Mit der Übergabe der Absauganlage im Wert von 12.000 Euro an die DHBW Mosbach erweitert Esta das neue Labor für Verfahrungstechnik am Mosbacher Campus. Der Hersteller für Absaugtechnik aus dem bayerischen Senden ist seit vielen Jahren Dualer Partner der Hochschule. „Der Dustomat 4-Entstauber begleitet üblicherweise Fertigungsprozesse, bei denen Stäube und Späne entstehen. Das Mobilgerät filtert schädliche Partikel aus der Luft und sorgt so für reine und saubere Arbeitsplätze“, erklärt Patrick Liebmann, Ingenieur Prozess- und Verfahrenstechnik bei Esta und Absolvent des Studiengangs an der DHBW Mosbach die Besonderheiten. „Zusätzlich können Sensoren aber viele Daten liefern, deren Potential wir aktuell noch gar nicht ausschöpfen.“

Gerade damit weckt der Entstauber das Forschungsinteresse der DHBW Mosbach, die sich im Bereich Industrie 4.0, Vernetzung und Nutzung von Daten stark macht. Prof. Dr. Gangolf Kohnen, Studiengangsleiter Maschinenbau – Virtual Engineering, hat über Studienarbeiten bereits strömungstechnische Simulationsrechnungen durchgeführt. „Diese Zusammenarbeit zwischen DHBW Mosbach und Esta sowie weiteren Unternehmen soll zukünftig vertieft werden.“ Studiengangsleiter Prof. Dr.
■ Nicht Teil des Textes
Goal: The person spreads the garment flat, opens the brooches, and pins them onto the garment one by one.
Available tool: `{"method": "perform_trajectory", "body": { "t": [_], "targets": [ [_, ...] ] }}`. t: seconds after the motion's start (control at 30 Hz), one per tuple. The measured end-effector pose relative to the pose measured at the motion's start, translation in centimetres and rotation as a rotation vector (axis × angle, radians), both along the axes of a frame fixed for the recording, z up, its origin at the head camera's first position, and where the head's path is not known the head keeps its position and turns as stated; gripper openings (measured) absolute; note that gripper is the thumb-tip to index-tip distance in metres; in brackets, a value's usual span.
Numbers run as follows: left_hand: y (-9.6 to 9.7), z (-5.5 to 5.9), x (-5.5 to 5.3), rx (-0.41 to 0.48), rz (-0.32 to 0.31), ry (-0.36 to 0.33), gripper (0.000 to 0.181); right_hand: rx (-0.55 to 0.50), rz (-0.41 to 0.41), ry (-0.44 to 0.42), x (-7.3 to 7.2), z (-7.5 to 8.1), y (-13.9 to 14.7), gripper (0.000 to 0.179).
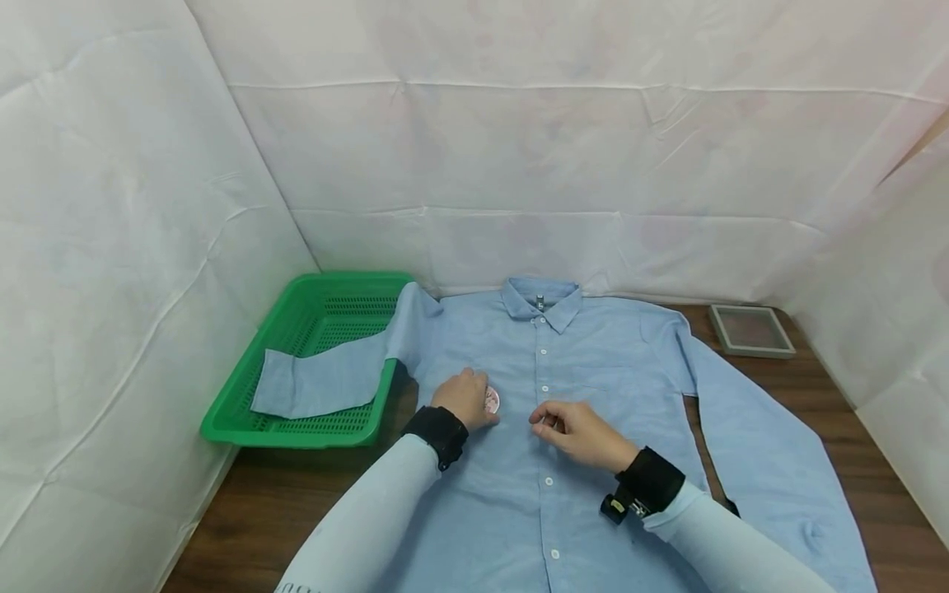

Jürgen Steinle ergänzt: „Wir wollen interdisziplinär zusammen mit der Angewandten Informatik untersuchen, welche Messdaten wir mit dieser Absauganlage bekommen können und wie diese nutzbringend weiterverarbeitet werden können.“

Patrick Liebmann brachte die Kooperation mit der Hochschule Mitte 2017 ins Rollen und betreut mittlerweile auch selbst Studienarbeiten der DHBW Mosbach. „Es gibt noch viele spannende Projekte in der Pipeline. Einige Untersuchungsergebnisse haben wir schon erfolgreich in die Praxis transferiert und damit Optimierungen in der Luftführung einzelner Geräte erzielt“, berichtet der Siebenundzwanzigjährige stolz.